La solitude

24 mai 2004

Je ne sais pas vraiment. Il est clair qu’il est difficile de définir la solitude. Pour moi, la solitude c’est l’impuissance, c’est comme ça qu’on peut la définir. Il arrive qu’on ait épuisé un certain type de recherche, un certain type de travail, et on se retrouve seul. Par exemple, il y a eu un moment, en France, au tout début, quand je suis arrivé, où j’étais,« seul », comme tu le dis - pas simplement d’un point de vue théorique, mais aussi d’un point de vue pratique, matériel. Et cela m’a évidemment amené à réfléchir à ce qu’avait été la réaction léopardienne à la solitude. La réaction de Léopardi était poétique mais surtout philosophique : c’était cette capacité à inventer des grands mondes matériels, lucréciens, à l’intérieur desquels l’être et les figures de l’être abondaient véritablement de toutes parts.
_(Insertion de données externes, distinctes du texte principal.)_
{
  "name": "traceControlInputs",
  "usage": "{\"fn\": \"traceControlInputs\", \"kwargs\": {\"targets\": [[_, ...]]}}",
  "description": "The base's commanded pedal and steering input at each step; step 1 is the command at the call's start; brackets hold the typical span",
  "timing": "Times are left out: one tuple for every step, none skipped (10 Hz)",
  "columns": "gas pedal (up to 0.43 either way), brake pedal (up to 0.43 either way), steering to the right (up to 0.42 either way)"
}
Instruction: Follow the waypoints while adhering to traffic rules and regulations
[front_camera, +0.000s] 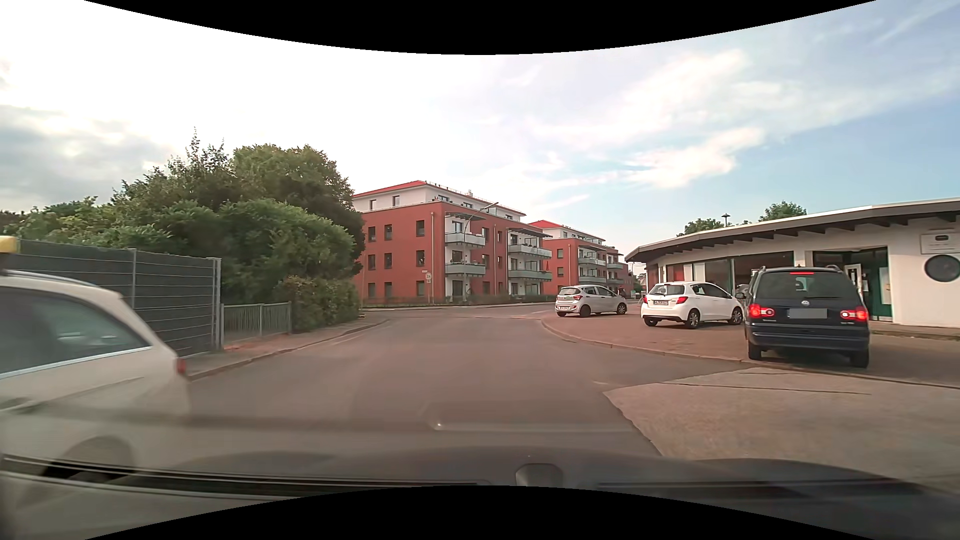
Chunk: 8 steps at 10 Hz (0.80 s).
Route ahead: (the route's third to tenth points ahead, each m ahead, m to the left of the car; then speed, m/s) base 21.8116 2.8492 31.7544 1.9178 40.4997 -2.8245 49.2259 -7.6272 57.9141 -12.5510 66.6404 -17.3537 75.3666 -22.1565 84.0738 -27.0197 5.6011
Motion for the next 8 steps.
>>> {"fn": "traceControlInputs", "kwargs": {"targets": [[0.079, 0.000, -0.021], [0.079, 0.000, -0.022], [0.079, 0.000, -0.025], [0.087, 0.000, -0.026], [0.087, 0.000, -0.027], [0.098, 0.000, -0.028], [0.098, 0.000, -0.029], [0.098, 0.000, -0.033]]}}
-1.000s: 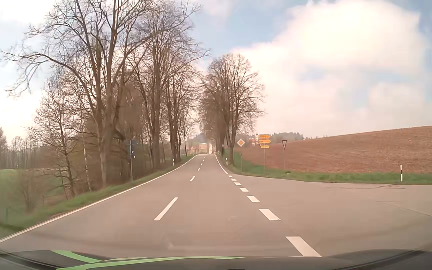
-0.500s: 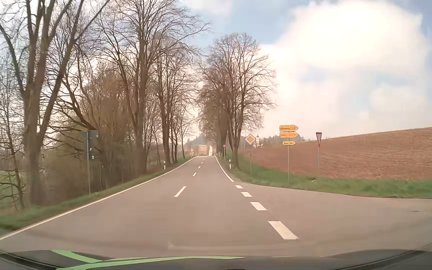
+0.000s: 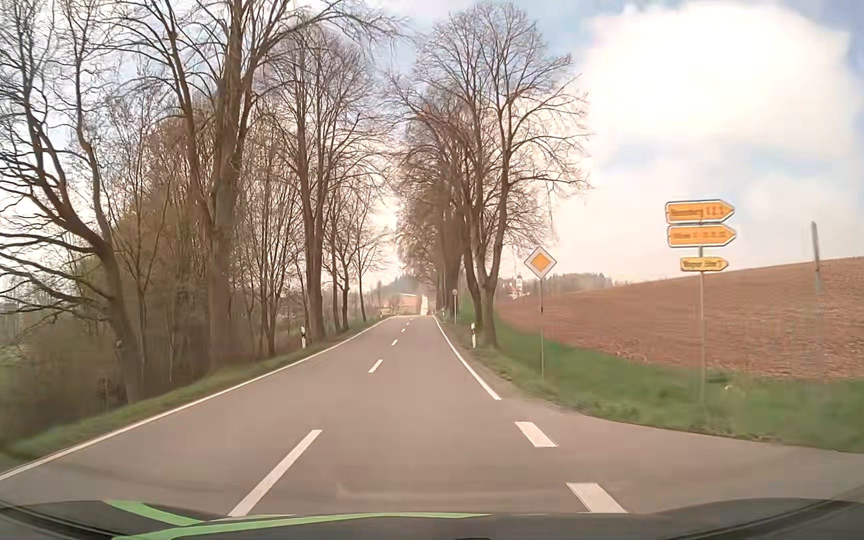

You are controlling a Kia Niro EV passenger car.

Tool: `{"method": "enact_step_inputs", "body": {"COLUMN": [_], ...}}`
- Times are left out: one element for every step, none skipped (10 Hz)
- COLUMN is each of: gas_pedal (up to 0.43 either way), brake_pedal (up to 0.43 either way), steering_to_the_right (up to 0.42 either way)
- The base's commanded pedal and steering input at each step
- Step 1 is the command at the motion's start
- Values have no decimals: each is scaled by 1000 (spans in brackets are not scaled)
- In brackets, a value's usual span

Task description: Follow the waypoints while adhering to traffic rules and regulations

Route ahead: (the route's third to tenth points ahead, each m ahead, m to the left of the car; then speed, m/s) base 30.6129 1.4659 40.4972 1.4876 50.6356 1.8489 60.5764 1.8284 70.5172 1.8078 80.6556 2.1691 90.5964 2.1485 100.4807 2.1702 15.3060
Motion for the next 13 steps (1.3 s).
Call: {"method": "enact_step_inputs", "body": {"gas_pedal": [138,138,138,150,150,150,150,150,150,150,150,150,150], "brake_pedal": [0,0,0,0,0,0,0,0,0,0,0,0,0], "steering_to_the_right": [-6,-6,-5,-5,-4,-3,-3,-2,-2,-2,-2,-2,-2]}}
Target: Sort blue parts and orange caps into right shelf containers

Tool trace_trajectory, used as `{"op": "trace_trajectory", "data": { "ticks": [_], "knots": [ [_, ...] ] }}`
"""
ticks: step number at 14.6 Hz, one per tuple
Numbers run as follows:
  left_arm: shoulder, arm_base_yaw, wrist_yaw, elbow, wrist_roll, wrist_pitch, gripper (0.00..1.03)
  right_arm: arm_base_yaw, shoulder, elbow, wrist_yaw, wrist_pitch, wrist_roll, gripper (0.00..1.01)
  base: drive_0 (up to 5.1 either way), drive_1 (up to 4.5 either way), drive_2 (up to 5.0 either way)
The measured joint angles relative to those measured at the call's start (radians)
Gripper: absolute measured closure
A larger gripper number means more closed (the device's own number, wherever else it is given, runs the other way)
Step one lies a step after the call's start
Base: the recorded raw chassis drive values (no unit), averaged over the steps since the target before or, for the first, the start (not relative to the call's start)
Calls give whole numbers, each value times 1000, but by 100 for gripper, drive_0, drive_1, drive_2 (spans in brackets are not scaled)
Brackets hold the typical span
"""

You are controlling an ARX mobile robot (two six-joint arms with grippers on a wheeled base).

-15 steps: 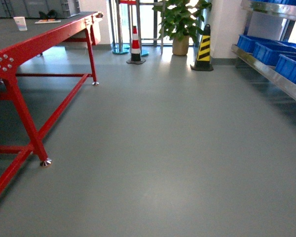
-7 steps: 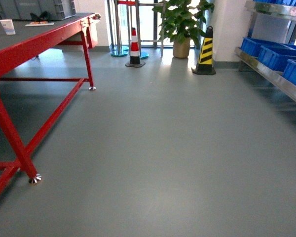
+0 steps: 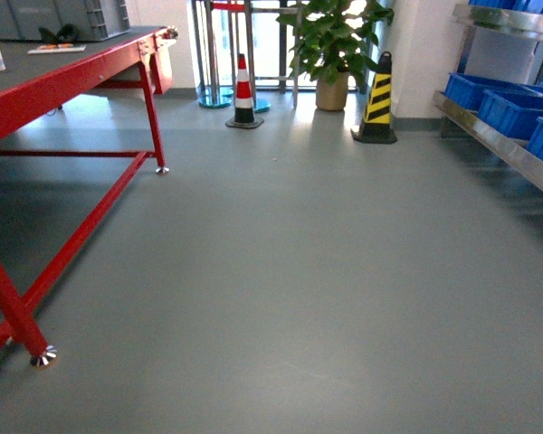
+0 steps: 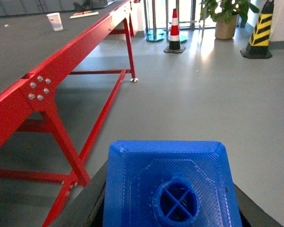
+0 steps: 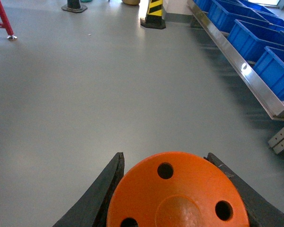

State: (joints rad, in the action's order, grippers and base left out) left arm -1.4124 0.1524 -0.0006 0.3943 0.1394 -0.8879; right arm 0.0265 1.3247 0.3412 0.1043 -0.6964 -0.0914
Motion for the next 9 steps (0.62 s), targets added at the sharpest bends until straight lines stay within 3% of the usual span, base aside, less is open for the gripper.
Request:
{"op": "trace_trajectory", "data": {
  "ticks": [2,9],
  "knots": [
    [0,0,0,0,0,-4,58,0,0,0,0,1,0,57,9,433,-416],
    [0,3,0,1,0,-4,58,0,0,3,-2,1,-4,57,-126,-126,-126]
  ]
}}
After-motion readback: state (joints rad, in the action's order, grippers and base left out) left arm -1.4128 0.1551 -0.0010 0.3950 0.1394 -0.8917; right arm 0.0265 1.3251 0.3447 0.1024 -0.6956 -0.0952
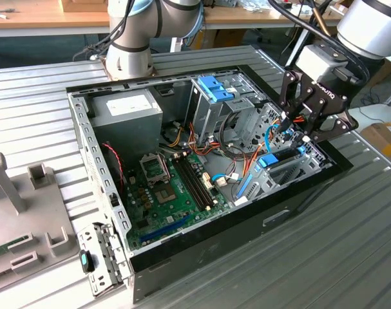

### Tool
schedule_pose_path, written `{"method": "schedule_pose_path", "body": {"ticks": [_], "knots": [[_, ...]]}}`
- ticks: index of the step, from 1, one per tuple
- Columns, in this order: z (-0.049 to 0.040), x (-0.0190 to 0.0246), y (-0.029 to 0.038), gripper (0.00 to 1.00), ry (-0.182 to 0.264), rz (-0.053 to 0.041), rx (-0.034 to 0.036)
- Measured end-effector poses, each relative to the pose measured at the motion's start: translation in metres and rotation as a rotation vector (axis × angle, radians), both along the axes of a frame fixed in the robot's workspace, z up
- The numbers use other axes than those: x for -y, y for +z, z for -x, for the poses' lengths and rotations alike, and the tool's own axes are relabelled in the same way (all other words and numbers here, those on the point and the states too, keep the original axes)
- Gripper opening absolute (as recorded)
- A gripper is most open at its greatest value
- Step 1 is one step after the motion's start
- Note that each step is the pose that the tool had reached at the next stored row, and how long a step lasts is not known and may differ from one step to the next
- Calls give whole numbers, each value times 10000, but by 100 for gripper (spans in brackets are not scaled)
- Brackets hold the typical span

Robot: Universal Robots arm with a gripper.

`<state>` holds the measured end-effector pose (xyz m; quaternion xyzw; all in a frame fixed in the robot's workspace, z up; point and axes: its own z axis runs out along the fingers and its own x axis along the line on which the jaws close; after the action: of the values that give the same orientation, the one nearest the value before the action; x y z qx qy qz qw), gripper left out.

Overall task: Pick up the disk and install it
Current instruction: 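Insert the first disk wire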

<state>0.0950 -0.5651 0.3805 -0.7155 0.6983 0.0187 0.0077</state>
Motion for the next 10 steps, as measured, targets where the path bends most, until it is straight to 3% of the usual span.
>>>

Cette capacité à se soustraire à la défaite, au négatif, et de construire de nouveaux mondes toujours possibles, c’est toute la grandeur de Léopardi qui lui permet de se libérer de la solitude. Et cette capacité à construire des mondes différents passe en fait par la notion de « commun », par le commun, c’est-à-dire ce qui représente l’humain dans son ensemble. Ce que l’on retrouve chez Léopardi, c’est vraiment un humanisme d’après la mort de l’homme. Dans mon propre cas, j’ai vraiment éprouvé une solitude liée à l’impuissance. Un autre exemple : après les luttes de 1995, par exemple, qui avaient donné naissance à une formidable initiative, et à travers lesquelles nous avions commencé à comprendre ce que pouvait être une nouvelle construction de l’espace public - la construction d’une démocratie absolue -, après les luttes donc, il y a eu une sorte de retombée qui traduisait l’insuffisance de nos moyens d’intervention, de notre praxis. Nous pouvions analyser les luttes de 95 et les comprendre dans leur finalité implicite, mais nous étions complètement incapables de travailler dessus politiquement. C’est là qu’est née ma nouvelle solitude : dans cette impuissance à agir politiquement. Quand on redécouvre ces grands phénomènes, ces étranges renouvellements de la Commune de Paris que l’histoire produit tous les trente ou cinquante ans, il est absolument essentiel de reprendre l’action politique. Et c’est de ce point de vue que, quand la seule possibilité que j’avais encore était de continuer un travail sociologique, cette expérience que nous avons menée ensemble m’a semblé une solitude.